I find myself unable to reply. Not because I don’t have a comeback. We tease each other like this frequently. We could ping-pong creative insults back and forth for hours. It’s the hair on the back of my neck, standing straight up that stops me. And I have no idea why. I didn’t hear anything. Or smell anything. It’s just an instinct. Some part of my mind shouting at me to run, or fight.
When Collins slowly moves her hand to her sidearm, I know she feels it too.
We’re being stalked.
“What is it?” she whispers.
I shake my head, but I know it’s one of two things: a brown bear or a mountain lion. Both are common enough in this part of the country, and both occasionally take a whack at people. My preference would be the bear. Not only do I have experience fending off bears, but we’d hear it coming. A cougar...their hunting and fighting abilities are nearly supernatural. So much so, that they’re revered by the local Ute population. We wouldn’t know it was here until it attacked, which is exactly what’s happening. I give my answer without fully processing the potential ramifications. “Mountain lion.”

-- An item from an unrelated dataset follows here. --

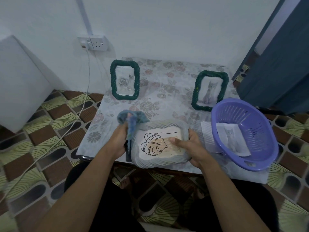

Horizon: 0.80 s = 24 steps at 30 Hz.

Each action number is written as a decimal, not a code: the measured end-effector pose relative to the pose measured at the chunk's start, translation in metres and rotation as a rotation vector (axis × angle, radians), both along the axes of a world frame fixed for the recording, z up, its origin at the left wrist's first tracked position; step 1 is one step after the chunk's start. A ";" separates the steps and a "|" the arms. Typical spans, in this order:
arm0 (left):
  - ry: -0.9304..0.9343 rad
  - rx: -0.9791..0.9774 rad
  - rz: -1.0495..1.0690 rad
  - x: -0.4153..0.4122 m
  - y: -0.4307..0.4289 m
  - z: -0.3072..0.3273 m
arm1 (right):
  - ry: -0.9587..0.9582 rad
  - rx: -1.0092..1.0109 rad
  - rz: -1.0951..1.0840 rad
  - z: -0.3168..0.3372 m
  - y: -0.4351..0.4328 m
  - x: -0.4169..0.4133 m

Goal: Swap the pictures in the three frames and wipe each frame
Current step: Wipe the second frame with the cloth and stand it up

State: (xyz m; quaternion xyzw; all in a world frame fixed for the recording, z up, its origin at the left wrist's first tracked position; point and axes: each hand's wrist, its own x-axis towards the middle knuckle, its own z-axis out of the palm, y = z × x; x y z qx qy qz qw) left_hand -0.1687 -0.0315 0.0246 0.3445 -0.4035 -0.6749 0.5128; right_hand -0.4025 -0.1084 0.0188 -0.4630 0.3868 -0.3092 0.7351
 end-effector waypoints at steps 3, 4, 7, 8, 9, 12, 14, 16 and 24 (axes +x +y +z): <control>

Collins’s hand moves from the holstered handgun on her hip and shifts toward the tranquilizer rifle slung over her back. Dressed in camouflage, carrying a backpack and armed like a guerrilla, she looks like she should be in a Red Dawn reboot. I’m dressed the same, but right now, with me all hunched over and uncomfortable, she’s the only one who really looks the part. “Or maybe another big cat,” she says.

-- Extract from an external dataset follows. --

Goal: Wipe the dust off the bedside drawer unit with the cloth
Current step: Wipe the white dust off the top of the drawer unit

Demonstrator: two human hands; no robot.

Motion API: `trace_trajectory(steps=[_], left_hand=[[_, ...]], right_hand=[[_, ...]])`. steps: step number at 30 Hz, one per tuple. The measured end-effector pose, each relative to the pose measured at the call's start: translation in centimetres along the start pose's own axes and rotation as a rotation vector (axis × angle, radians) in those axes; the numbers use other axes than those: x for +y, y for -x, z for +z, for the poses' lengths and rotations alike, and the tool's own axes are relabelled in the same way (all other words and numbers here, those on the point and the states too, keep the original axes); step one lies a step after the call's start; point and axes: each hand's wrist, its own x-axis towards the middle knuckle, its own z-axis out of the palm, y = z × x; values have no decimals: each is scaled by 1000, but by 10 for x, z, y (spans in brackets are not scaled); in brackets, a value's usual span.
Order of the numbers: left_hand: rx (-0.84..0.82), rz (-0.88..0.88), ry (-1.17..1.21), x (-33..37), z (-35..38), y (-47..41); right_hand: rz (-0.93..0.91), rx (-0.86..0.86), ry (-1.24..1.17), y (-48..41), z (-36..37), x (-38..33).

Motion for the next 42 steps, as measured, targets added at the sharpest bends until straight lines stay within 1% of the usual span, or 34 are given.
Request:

The realization causes me to stand up straight and ignore the molten lava between my legs. Like Collins, I reach for my rifle. But while hers contains a tranquilizer dart, mine contains a tracking device. We’re not exterminators. We’re only here to find out what people are seeing. In this case, the creature of choice is a black, cat-woman. Over the past year, Collins and I have investigated scads of creature reports, including chupacabra, the Jersey Devil, a handful of ghost sightings, poltergeists, UFO sightings, alien abductions and natural phenomena. If you don’t count the 300-foot tall monster that laid waste to Boston—and Bigfoot, which we found and tagged a few months later—the FC-P department of the DHS has once again become a black hole of wasted time. That’s if you’re only looking at our investigations into the strange. We’ve also been busy building cases against several people involved in the debacle that led to thousands of deaths at the hands, and feet—that’s awful—of an ancient vengeance goddess genetically merged with a murdered little girl named Maigo. I shake my head at the thought. Nemesis. That a laboratory could take the DNA of a girl and merge it with something probably long dead, and horrible, to create a gigantic, city-destroying monster, still sounds impossible. Yet, that’s what happened. And she stomped her way south, from Maine to Boston, eating people, whales and everything else with a heartbeat. With each meal, she grew, every pound of flesh eaten transferred to her own mass. But she wasn’t just eating. She decimated everything in her path—homes, ships, entire cities and everything the military threw at her—until her thirst for vengeance was sated by the dramatic slaying of Maigo’s father.